> _Work to be completed_: The goal is a clean copy of all the data below, with pictures dropped and everything else retyped exactly.

> _Material provided_:
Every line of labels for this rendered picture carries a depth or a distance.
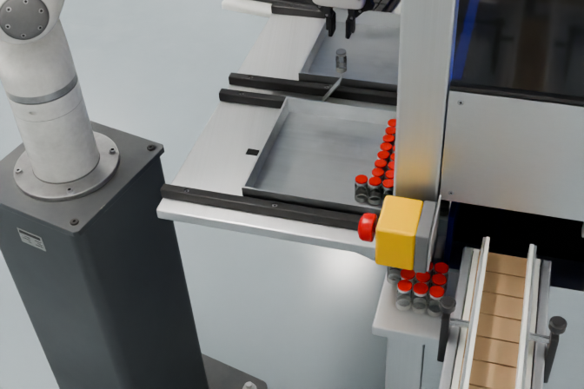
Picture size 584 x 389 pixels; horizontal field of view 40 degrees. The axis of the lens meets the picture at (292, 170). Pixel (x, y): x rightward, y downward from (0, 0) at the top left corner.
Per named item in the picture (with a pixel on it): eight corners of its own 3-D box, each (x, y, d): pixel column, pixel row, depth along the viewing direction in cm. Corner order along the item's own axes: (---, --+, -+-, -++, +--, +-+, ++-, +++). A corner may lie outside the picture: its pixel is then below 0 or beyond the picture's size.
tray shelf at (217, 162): (488, 32, 173) (489, 24, 172) (441, 267, 123) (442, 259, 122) (277, 10, 185) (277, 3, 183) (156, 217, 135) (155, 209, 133)
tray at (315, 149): (467, 135, 144) (469, 120, 142) (447, 236, 125) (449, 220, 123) (287, 111, 152) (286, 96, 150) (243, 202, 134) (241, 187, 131)
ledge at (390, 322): (480, 285, 120) (481, 276, 119) (469, 353, 111) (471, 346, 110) (388, 268, 123) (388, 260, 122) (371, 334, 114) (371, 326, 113)
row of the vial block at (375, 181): (400, 139, 144) (401, 119, 141) (380, 207, 131) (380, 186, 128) (388, 137, 144) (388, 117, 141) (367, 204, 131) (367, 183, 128)
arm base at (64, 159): (-8, 182, 144) (-41, 99, 132) (63, 123, 156) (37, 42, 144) (73, 214, 136) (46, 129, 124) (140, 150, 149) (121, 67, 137)
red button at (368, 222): (388, 230, 114) (388, 209, 111) (382, 250, 111) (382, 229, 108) (361, 226, 115) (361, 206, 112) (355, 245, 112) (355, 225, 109)
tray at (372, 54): (487, 36, 168) (489, 22, 166) (473, 109, 150) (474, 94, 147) (331, 20, 176) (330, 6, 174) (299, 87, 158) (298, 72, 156)
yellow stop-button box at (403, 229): (434, 237, 114) (437, 201, 110) (426, 274, 109) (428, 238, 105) (381, 228, 116) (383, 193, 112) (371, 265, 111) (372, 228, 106)

> _Result for this exercise_:
Every line of labels for this rendered picture carries a depth or a distance.
Picture size 584 x 389 pixels; horizontal field of view 40 degrees. The axis of the lens meets the picture at (292, 170). Pixel (x, y): x rightward, y downward from (0, 0) at the top left corner.
Per named item in the picture (with a pixel on it): eight corners of its own 3-D box, each (x, y, d): pixel column, pixel row, depth along the viewing direction in cm. Corner order along the item's own axes: (---, --+, -+-, -++, +--, +-+, ++-, +++). A corner may lie outside the picture: its pixel is then below 0 or beyond the picture's size.
tray shelf at (217, 162): (488, 32, 173) (489, 24, 172) (441, 267, 123) (442, 259, 122) (277, 10, 185) (277, 3, 183) (156, 217, 135) (155, 209, 133)
tray at (315, 149): (467, 135, 144) (469, 120, 142) (447, 236, 125) (449, 220, 123) (287, 111, 152) (286, 96, 150) (243, 202, 134) (241, 187, 131)
ledge at (390, 322): (480, 285, 120) (481, 276, 119) (469, 353, 111) (471, 346, 110) (388, 268, 123) (388, 260, 122) (371, 334, 114) (371, 326, 113)
row of the vial block at (375, 181): (400, 139, 144) (401, 119, 141) (380, 207, 131) (380, 186, 128) (388, 137, 144) (388, 117, 141) (367, 204, 131) (367, 183, 128)
arm base at (64, 159): (-8, 182, 144) (-41, 99, 132) (63, 123, 156) (37, 42, 144) (73, 214, 136) (46, 129, 124) (140, 150, 149) (121, 67, 137)
red button at (368, 222): (388, 230, 114) (388, 209, 111) (382, 250, 111) (382, 229, 108) (361, 226, 115) (361, 206, 112) (355, 245, 112) (355, 225, 109)
tray at (372, 54): (487, 36, 168) (489, 22, 166) (473, 109, 150) (474, 94, 147) (331, 20, 176) (330, 6, 174) (299, 87, 158) (298, 72, 156)
yellow stop-button box at (403, 229): (434, 237, 114) (437, 201, 110) (426, 274, 109) (428, 238, 105) (381, 228, 116) (383, 193, 112) (371, 265, 111) (372, 228, 106)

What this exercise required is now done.